# What you should do
The expected output is a verbatim reprint of the lines from the beginning of the data that follows through the line that contains "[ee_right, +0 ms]".

# Data section

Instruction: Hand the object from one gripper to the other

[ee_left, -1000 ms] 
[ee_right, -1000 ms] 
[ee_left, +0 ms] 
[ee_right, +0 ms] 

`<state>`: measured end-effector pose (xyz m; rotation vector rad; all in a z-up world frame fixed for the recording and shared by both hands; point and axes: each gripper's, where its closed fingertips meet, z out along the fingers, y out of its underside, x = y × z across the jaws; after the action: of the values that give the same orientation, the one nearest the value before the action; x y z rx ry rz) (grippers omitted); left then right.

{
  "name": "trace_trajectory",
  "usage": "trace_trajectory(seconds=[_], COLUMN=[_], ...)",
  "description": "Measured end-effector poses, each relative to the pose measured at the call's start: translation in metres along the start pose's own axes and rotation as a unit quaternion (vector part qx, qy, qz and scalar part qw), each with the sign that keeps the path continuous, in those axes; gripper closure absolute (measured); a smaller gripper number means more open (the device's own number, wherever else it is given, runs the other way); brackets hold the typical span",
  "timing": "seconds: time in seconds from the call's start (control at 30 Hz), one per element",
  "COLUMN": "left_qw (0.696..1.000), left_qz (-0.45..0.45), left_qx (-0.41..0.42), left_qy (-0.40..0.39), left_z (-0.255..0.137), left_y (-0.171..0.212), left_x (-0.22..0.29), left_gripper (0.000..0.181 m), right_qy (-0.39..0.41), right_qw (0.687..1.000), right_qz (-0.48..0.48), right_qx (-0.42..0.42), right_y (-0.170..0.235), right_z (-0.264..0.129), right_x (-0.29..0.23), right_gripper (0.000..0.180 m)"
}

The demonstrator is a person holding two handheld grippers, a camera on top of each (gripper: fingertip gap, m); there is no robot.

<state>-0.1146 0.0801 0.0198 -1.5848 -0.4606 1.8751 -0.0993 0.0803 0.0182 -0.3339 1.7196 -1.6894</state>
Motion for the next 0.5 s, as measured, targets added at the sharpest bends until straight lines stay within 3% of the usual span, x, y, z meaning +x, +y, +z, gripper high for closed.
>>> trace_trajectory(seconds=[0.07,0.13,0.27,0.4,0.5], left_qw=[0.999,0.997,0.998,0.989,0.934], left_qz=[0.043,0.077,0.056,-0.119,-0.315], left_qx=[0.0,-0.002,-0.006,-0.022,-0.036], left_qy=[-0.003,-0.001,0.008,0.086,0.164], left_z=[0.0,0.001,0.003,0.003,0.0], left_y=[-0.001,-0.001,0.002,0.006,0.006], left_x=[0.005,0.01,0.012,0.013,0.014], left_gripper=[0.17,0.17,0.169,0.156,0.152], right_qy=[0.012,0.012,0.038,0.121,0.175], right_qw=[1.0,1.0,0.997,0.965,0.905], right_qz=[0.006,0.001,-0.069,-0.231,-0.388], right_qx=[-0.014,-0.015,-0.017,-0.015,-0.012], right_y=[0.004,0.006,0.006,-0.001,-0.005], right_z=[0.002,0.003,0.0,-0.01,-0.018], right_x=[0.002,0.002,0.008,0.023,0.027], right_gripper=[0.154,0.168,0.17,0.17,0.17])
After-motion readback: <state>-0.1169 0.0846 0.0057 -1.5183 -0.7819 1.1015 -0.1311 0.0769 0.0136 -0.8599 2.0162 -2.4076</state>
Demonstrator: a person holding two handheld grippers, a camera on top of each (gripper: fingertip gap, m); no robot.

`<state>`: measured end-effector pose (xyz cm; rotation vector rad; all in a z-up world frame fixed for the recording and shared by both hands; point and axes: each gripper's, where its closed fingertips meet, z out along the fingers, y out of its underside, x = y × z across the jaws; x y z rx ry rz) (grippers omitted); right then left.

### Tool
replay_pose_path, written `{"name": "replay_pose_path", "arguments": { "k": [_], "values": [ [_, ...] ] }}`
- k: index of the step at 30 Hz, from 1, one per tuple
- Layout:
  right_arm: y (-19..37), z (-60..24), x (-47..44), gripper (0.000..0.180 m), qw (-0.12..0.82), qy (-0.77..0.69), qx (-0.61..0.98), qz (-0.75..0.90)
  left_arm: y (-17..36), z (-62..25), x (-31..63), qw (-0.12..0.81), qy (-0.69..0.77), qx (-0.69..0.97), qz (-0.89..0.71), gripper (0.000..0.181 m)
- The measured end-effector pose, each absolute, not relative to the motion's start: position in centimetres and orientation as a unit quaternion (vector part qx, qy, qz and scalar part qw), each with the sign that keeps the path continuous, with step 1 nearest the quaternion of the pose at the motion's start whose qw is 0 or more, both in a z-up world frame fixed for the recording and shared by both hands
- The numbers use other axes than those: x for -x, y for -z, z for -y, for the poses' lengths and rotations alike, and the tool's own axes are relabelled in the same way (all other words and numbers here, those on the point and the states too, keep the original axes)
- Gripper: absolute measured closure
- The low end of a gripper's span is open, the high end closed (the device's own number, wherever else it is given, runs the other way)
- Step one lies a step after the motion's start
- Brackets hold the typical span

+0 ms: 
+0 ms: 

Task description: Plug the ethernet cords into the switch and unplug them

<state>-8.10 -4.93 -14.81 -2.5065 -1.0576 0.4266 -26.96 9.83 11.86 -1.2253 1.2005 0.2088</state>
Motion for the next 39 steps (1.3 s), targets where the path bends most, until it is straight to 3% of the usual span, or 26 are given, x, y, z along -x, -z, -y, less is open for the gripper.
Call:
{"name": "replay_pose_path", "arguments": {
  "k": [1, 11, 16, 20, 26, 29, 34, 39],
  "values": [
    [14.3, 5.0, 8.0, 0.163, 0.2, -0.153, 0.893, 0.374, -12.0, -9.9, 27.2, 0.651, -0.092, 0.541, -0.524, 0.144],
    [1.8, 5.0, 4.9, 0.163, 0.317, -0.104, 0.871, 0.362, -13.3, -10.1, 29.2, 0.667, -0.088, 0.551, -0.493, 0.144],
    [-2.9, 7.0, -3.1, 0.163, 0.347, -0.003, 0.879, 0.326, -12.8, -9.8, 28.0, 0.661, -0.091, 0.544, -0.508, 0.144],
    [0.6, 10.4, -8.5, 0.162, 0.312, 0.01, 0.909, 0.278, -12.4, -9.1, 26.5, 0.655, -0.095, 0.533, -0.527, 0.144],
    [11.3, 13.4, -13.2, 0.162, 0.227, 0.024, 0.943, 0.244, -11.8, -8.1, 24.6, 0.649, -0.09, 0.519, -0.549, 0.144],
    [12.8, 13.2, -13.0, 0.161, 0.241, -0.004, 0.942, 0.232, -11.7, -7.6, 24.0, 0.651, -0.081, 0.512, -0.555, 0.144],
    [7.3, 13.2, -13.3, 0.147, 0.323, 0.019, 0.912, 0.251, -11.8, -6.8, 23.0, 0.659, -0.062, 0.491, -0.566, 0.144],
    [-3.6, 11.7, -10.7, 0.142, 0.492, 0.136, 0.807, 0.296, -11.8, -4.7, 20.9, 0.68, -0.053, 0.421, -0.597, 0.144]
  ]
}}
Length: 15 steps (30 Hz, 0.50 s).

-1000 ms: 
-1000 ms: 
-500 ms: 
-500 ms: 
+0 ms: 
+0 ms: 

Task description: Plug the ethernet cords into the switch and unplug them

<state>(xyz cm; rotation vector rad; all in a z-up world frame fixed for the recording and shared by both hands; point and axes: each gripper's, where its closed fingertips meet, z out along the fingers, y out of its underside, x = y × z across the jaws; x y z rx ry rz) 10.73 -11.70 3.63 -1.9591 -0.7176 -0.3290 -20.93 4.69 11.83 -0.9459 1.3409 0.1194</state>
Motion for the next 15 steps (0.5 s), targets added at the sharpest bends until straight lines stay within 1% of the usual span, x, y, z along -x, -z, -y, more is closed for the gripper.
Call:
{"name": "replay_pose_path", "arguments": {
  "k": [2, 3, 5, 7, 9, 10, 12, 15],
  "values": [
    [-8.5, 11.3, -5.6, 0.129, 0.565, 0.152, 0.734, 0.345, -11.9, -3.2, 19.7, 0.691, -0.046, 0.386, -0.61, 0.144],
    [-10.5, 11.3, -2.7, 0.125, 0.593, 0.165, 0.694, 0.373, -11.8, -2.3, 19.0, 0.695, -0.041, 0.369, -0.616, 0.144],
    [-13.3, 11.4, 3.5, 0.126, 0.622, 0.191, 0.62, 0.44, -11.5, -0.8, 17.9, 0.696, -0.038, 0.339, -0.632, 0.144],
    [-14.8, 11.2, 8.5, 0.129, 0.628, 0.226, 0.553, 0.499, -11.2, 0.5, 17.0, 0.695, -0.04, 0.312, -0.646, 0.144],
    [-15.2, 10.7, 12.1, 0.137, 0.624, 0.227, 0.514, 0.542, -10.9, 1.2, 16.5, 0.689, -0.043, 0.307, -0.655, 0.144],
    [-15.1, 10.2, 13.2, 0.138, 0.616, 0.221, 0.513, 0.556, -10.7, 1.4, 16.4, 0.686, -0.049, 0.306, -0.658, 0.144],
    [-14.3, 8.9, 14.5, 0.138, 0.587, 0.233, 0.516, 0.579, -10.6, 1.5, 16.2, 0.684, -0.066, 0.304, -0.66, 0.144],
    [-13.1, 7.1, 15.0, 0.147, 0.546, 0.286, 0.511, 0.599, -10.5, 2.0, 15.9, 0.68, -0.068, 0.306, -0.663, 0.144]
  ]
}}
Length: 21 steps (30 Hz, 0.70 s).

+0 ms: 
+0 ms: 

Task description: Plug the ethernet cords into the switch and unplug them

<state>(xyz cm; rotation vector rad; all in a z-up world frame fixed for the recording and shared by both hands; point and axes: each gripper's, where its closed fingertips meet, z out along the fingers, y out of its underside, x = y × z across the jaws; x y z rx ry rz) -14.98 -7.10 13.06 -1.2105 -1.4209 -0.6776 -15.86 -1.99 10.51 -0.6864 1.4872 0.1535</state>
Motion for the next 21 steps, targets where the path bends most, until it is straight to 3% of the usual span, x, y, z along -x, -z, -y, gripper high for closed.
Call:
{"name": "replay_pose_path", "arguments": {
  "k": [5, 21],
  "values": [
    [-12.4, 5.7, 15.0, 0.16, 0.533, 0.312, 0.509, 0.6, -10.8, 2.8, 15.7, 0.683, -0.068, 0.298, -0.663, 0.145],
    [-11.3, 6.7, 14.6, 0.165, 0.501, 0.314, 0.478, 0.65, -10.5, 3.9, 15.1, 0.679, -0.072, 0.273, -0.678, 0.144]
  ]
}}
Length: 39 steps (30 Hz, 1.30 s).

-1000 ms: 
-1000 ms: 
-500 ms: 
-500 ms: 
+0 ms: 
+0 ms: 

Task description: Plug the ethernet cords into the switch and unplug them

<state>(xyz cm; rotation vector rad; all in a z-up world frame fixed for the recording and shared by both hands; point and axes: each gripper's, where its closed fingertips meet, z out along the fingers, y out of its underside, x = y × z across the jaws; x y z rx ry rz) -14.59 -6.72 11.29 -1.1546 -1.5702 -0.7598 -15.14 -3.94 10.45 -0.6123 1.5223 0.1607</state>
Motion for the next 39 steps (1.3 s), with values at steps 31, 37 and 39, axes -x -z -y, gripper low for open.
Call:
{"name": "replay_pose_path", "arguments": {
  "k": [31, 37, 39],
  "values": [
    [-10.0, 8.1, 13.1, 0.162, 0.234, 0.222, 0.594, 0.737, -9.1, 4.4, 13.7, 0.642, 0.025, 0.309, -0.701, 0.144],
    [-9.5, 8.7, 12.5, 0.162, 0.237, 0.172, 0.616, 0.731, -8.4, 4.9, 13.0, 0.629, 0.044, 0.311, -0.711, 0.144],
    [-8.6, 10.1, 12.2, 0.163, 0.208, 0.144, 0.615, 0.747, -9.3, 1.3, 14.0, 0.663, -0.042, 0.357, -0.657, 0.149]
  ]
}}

# Answer to this task
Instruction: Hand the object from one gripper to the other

[ee_left, -1000 ms] 
[ee_right, -1000 ms] 
[ee_left, +0 ms] 
[ee_right, +0 ms] 

With this, the exercise has been completed.